St. Raphael Counseling, founded in 2009, has partnered with Catholic Charities’ Sacred Heart Counseling (formerly Regina Caeli Clinical Services), which was established in 2011. The two are now one ministry under Catholic Charities of Denver sharing the name St. Raphael Counseling.

Licensed clinical psychologist Jim Langley, co-founder of St. Raphael’s, will serve as director.

“Frankly, it seemed kind of silly for two entities to be doing the same thing from the same pool of resources,” Langley told the Denver Catholic.  “I reached out to [Catholic Charities] … to see about removing obstacles. It really must have been from the Lord because there weren’t any big obstacles.”

The combined resources mean clients seeking care aligned with Catholic values will now have access to more therapists and locations: a total of 18 clinicians at 11 offices and six schools across the Front Range region, including Denver, Littleton and northern Colorado.
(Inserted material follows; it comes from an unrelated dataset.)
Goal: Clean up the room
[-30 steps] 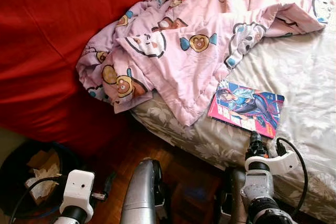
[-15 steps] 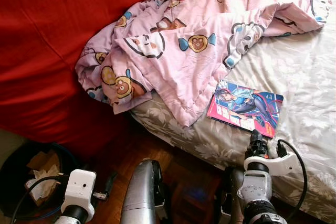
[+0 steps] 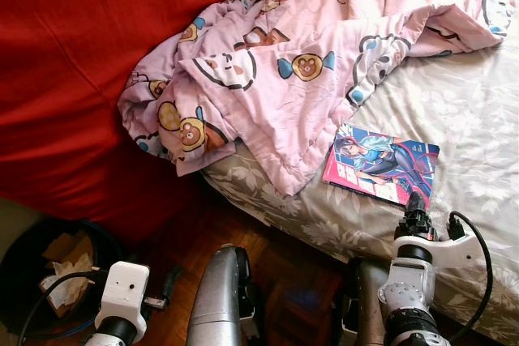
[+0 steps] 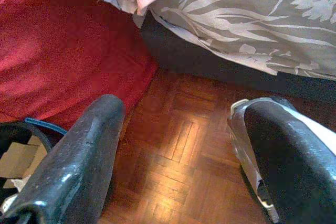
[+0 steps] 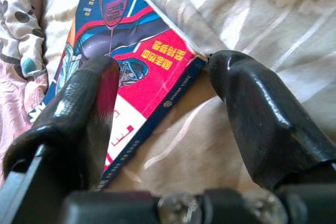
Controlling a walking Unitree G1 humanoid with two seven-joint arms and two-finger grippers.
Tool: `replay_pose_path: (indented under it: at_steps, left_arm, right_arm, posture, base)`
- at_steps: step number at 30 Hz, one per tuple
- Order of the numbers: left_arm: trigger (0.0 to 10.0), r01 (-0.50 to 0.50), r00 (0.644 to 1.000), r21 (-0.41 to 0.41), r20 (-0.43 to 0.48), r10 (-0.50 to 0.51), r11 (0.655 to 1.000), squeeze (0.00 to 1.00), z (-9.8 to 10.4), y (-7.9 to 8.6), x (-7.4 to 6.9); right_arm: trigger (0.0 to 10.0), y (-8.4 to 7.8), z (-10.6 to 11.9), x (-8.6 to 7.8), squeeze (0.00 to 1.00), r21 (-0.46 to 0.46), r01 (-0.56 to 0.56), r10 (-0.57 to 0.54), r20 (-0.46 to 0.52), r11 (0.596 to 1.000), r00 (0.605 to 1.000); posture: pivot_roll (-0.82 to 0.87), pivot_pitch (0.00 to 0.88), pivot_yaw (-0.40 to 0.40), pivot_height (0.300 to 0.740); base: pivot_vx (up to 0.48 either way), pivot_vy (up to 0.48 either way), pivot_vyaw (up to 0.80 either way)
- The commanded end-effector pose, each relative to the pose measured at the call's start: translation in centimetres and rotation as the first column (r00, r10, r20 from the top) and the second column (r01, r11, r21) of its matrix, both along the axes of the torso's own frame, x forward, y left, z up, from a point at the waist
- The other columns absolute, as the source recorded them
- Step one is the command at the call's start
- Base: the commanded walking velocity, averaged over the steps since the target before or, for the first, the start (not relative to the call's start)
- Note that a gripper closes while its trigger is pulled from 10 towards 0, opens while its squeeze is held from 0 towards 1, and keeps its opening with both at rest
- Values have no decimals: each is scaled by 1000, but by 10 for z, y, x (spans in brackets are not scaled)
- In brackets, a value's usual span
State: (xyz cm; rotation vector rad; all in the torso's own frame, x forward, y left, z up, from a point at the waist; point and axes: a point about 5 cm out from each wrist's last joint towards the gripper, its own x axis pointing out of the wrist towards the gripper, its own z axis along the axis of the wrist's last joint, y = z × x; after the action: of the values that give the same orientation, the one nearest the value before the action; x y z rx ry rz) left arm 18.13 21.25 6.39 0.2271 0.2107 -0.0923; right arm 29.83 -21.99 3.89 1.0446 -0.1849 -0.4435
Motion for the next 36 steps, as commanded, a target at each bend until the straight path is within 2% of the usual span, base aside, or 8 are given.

In the coming months, St. Raphael’s will accept more insurances and will introduce diagnostic testing for behavioral and learning disorders and Autism to families at affordable cost, Langley said.

“We are excited to welcome the team of psychologists from St. Raphael Counseling to Catholic Charities,” said Amparo García, interim president and CEO of Catholic Charities of Denver. “Under Dr. Langley’s guidance, and with his expertise and business acumen, the team has built a trusted and professional counseling service that is faithful to the Church and compassionate to those in need.
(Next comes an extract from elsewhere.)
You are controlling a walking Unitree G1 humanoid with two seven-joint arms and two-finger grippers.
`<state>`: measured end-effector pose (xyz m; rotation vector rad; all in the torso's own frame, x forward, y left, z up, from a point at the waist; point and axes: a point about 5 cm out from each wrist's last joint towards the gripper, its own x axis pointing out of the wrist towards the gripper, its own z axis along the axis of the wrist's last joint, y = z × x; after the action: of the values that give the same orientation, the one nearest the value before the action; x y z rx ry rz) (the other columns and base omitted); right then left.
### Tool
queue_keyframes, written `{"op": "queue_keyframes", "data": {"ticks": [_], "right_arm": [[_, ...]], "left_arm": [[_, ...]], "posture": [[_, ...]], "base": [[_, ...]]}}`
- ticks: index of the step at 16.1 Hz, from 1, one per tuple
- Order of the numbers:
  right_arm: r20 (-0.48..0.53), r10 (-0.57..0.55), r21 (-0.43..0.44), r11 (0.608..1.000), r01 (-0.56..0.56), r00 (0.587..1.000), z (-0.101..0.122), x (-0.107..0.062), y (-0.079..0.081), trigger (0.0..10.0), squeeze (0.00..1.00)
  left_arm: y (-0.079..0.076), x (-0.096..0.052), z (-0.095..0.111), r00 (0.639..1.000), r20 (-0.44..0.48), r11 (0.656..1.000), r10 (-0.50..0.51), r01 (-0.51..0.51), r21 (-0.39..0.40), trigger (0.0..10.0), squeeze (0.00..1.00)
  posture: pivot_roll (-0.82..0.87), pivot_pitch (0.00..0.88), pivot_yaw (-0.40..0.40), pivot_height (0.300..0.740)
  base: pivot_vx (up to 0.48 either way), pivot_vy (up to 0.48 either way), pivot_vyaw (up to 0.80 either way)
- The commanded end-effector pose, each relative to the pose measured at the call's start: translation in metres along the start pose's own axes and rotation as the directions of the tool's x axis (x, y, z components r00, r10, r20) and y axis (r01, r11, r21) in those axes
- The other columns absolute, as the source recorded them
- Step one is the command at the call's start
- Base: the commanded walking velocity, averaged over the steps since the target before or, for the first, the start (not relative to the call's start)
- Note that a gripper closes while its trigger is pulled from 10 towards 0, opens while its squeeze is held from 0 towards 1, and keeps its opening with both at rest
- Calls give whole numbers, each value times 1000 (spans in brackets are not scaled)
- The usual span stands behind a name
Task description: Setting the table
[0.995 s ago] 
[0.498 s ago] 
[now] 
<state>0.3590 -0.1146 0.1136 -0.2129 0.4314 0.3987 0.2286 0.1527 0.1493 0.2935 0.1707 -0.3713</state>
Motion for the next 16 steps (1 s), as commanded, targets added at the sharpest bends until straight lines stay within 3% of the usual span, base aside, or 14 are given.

“We are optimistic that offering expanded services in a combined organization will provide an added benefit to the community.”

St. Raphael’s offers individuals, couples and families clinical counseling services for issues ranging from depression and anxiety to grief and addiction. It also offers marriage preparation, school counseling, psychological evaluations for seminary applicants, and counseling for priests and religious. It provides outreach and education through presentations and retreats that integrate psychology and spirituality.
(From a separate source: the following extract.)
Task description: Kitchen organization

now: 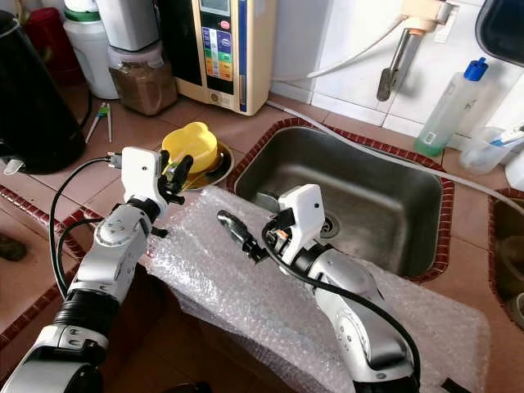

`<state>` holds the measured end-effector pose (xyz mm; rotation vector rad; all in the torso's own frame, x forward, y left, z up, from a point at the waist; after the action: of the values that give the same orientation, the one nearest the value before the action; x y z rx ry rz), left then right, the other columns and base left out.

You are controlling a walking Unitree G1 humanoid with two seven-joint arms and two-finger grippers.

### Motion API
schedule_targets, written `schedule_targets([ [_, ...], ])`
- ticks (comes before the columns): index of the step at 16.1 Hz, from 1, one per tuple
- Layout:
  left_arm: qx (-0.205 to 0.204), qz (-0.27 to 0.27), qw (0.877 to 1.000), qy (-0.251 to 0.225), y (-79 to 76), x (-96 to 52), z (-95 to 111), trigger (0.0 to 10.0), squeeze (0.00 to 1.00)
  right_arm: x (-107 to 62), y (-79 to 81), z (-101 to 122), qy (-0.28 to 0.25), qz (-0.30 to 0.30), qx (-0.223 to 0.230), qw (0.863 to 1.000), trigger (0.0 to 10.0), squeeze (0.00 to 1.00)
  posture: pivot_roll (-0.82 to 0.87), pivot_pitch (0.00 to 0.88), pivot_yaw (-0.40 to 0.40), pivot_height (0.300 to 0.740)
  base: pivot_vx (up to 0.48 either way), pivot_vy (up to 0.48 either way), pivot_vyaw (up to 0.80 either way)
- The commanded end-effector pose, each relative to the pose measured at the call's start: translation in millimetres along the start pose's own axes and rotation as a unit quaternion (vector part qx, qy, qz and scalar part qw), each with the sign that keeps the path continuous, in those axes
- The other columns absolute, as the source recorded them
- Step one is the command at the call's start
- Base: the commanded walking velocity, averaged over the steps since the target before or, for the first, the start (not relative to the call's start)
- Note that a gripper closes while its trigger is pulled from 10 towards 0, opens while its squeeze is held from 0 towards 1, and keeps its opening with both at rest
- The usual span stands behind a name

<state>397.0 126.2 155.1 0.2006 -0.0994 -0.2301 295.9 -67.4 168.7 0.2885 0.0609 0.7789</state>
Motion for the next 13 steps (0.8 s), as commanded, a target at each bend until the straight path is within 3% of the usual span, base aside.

St. Raphael’s is named after the Archangel Raphael, who in the Old Testament Book of Tobit is sent by God to help the young man Tobias confront nature and evil. Raphael helps to bring healing to Tobias’ family. Of Hebrew origin, Raphael means “God heals.”

“The name was chosen very deliberately,” Langley said. “We [as therapists] are only instruments of God’s healing, God’s medicine; it’s ultimately God who heals.

“One of the ways the Lord has given us as a path to holiness is through our own brokenness,” he added. “We all have emotional wounds and the healing of these wounds helps us to become the saints God made us to be.

“We work with individuals and families to help them face their woundedness, their brokenness. We do it in a way that is supportive of their Catholic values and can leverage all the awesome, beautiful things about Catholic spirituality that can help us grow as people.”

The recent suicides of celebrity chef Anthony Bourdain and fashion designer Kate Spade show that no one is immune from depression and suicidal thoughts, Langley said.

“Even St. Therese [of Lisieux] said there were moments when she was tempted by the medicine bottle on the nightstand,” he noted about the saint who was named a Doctor of the Church in 1997. “We think of her as being a joyful saint, yet she too struggled immensely with depression.

“If people are struggling, they need help,” Langley said. “But counseling isn’t just for people with big issues. It’s also for those who have normal issues and are trying to have a healthy family life.

“There’s nobody who doesn’t need support and good human relationships.”